### [Task description]
Each line of the material beneath should be duplicated exactly.

-*-*-

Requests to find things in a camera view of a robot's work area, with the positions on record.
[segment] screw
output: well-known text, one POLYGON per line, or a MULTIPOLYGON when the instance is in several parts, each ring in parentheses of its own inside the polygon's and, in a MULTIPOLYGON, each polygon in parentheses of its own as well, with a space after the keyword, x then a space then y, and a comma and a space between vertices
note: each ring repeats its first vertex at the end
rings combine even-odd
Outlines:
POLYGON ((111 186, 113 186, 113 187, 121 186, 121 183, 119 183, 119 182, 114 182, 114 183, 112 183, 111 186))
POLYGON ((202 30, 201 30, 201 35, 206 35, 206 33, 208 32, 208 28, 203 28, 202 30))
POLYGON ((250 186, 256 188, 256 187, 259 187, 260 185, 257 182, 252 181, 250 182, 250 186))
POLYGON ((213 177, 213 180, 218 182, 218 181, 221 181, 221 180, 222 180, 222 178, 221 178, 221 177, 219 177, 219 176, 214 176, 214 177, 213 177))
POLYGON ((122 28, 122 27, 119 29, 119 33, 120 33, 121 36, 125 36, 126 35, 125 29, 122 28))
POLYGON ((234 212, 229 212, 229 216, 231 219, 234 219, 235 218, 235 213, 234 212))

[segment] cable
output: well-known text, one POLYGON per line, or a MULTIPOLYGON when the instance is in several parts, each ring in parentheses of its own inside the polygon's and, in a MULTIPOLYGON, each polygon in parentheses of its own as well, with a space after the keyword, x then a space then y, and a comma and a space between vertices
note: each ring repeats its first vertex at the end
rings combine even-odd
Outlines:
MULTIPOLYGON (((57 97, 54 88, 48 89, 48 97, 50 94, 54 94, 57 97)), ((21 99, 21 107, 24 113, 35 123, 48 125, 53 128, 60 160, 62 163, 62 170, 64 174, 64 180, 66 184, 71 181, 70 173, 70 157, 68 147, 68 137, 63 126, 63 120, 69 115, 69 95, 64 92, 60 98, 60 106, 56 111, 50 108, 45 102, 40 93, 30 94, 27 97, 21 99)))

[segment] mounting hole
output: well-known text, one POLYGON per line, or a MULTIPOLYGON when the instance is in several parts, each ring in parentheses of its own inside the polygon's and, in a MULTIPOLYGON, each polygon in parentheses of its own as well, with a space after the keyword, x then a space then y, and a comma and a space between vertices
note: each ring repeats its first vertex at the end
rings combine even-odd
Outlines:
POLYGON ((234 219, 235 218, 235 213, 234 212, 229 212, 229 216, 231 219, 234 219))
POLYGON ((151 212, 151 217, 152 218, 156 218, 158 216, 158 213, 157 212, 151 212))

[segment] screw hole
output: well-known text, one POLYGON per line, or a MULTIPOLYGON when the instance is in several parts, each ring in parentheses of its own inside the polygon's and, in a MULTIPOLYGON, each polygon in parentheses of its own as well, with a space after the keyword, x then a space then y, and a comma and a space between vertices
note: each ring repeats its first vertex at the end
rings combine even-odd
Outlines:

-*-*-

### [Expected answer]
Requests to find things in a camera view of a robot's work area, with the positions on record.
[segment] screw
output: well-known text, one POLYGON per line, or a MULTIPOLYGON when the instance is in several parts, each ring in parentheses of its own inside the polygon's and, in a MULTIPOLYGON, each polygon in parentheses of its own as well, with a space after the keyword, x then a space then y, and a comma and a space between vertices
note: each ring repeats its first vertex at the end
rings combine even-odd
Outlines:
POLYGON ((111 186, 113 186, 113 187, 121 186, 121 183, 119 183, 119 182, 114 182, 114 183, 112 183, 111 186))
POLYGON ((202 30, 201 30, 201 35, 206 35, 206 33, 208 32, 208 28, 203 28, 202 30))
POLYGON ((250 186, 256 188, 256 187, 259 187, 260 185, 257 182, 252 181, 250 182, 250 186))
POLYGON ((213 177, 213 180, 218 182, 218 181, 221 181, 221 180, 222 180, 222 178, 221 178, 221 177, 219 177, 219 176, 214 176, 214 177, 213 177))
POLYGON ((122 28, 122 27, 119 29, 119 33, 120 33, 121 36, 125 36, 126 35, 125 29, 122 28))
POLYGON ((234 212, 229 212, 229 216, 231 219, 234 219, 235 218, 235 213, 234 212))

[segment] cable
output: well-known text, one POLYGON per line, or a MULTIPOLYGON when the instance is in several parts, each ring in parentheses of its own inside the polygon's and, in a MULTIPOLYGON, each polygon in parentheses of its own as well, with a space after the keyword, x then a space then y, and a comma and a space between vertices
note: each ring repeats its first vertex at the end
rings combine even-odd
Outlines:
MULTIPOLYGON (((57 97, 54 88, 48 89, 48 97, 50 94, 54 94, 57 97)), ((21 99, 21 107, 24 113, 35 123, 48 125, 53 128, 60 160, 62 163, 62 170, 64 174, 64 180, 66 184, 71 181, 70 173, 70 157, 68 147, 68 137, 63 126, 63 120, 69 115, 69 95, 64 92, 60 98, 60 106, 56 111, 50 108, 45 102, 40 93, 30 94, 27 97, 21 99)))

[segment] mounting hole
output: well-known text, one POLYGON per line, or a MULTIPOLYGON when the instance is in several parts, each ring in parentheses of its own inside the polygon's and, in a MULTIPOLYGON, each polygon in parentheses of its own as well, with a space after the keyword, x then a space then y, and a comma and a space between vertices
note: each ring repeats its first vertex at the end
rings combine even-odd
Outlines:
POLYGON ((234 219, 235 218, 235 213, 234 212, 229 212, 229 216, 231 219, 234 219))
POLYGON ((151 212, 151 217, 152 218, 156 218, 158 216, 158 213, 157 212, 151 212))

[segment] screw hole
output: well-known text, one POLYGON per line, or a MULTIPOLYGON when the instance is in several parts, each ring in parentheses of its own inside the polygon's and, in a MULTIPOLYGON, each polygon in parentheses of its own as well, with a space after the keyword, x then a space then y, and a comma and a space between vertices
note: each ring repeats its first vertex at the end
rings combine even-odd
Outlines:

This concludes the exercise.